** MATERIAL FOR THIS EXERCISE **

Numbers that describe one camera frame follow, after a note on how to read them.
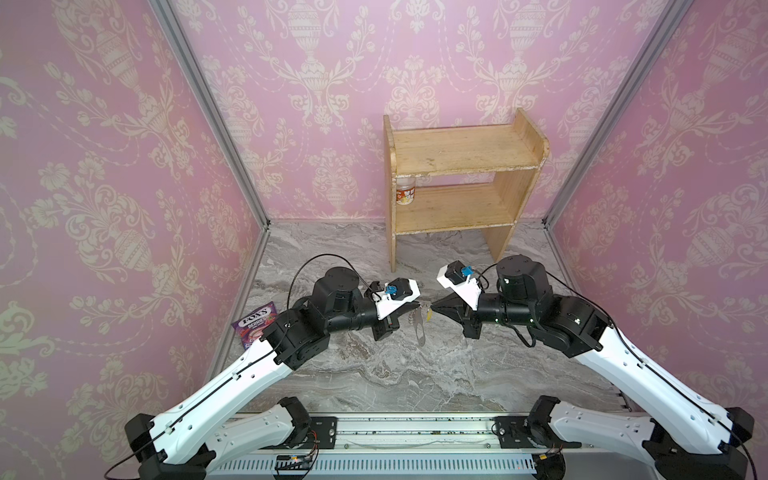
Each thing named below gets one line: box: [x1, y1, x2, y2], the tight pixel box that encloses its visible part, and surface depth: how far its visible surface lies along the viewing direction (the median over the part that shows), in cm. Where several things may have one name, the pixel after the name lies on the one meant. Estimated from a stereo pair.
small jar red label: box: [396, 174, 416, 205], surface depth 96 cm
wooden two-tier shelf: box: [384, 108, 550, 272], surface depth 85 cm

---

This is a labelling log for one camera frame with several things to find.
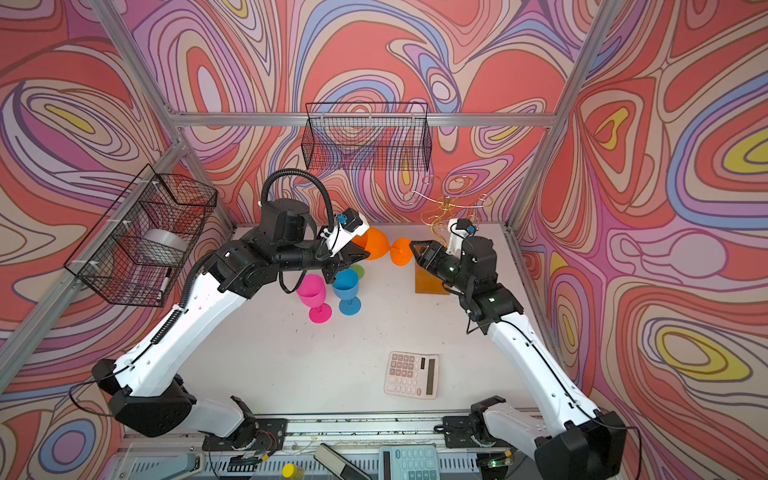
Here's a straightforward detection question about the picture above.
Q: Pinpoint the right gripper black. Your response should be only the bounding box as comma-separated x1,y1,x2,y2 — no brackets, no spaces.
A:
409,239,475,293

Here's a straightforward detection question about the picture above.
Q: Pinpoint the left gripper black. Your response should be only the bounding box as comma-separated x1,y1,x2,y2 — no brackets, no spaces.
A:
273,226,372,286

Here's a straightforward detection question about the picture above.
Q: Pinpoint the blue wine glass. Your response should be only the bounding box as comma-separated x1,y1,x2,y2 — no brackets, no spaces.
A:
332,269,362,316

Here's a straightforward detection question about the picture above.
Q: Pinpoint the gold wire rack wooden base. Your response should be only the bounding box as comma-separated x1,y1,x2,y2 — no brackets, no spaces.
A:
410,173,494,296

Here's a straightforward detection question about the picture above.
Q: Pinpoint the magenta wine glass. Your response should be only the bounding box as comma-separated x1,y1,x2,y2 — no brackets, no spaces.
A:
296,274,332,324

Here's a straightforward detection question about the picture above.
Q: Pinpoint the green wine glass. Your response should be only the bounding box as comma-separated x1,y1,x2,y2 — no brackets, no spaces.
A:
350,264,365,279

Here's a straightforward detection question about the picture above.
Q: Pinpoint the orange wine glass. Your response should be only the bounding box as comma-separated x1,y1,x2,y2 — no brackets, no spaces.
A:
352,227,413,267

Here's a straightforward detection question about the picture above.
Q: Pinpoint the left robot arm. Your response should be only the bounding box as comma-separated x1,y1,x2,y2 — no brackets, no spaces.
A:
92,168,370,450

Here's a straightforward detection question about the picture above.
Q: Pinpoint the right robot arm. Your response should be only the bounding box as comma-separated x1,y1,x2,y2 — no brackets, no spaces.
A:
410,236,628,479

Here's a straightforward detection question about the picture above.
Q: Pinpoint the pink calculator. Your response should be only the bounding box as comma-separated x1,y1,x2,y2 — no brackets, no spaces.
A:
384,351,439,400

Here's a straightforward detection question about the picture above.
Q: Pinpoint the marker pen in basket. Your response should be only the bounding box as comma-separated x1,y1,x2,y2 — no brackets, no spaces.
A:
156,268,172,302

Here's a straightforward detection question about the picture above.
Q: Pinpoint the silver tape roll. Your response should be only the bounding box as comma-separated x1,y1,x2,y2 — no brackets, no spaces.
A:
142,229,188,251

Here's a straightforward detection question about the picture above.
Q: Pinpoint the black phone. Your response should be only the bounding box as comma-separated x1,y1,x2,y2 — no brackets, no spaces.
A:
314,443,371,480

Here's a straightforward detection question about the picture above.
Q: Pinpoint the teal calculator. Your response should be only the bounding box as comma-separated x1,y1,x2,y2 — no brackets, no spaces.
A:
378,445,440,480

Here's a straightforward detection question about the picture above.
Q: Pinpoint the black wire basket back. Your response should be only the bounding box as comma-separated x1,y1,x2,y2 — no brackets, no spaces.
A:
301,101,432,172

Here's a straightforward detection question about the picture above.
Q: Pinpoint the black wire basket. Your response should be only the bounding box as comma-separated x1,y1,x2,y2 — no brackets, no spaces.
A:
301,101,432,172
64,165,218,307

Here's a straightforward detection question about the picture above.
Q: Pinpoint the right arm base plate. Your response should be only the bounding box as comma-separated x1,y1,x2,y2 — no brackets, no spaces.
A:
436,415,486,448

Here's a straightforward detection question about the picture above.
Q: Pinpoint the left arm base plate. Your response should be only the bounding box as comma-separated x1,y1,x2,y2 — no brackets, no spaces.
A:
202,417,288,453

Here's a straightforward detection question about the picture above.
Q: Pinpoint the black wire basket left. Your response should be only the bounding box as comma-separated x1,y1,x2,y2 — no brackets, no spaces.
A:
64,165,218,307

** TASK TO COMPLETE **
Looking at the entries above, how many lines contain "plate"? State the number and nothing more.

** ANSWER TO THIS TASK **
2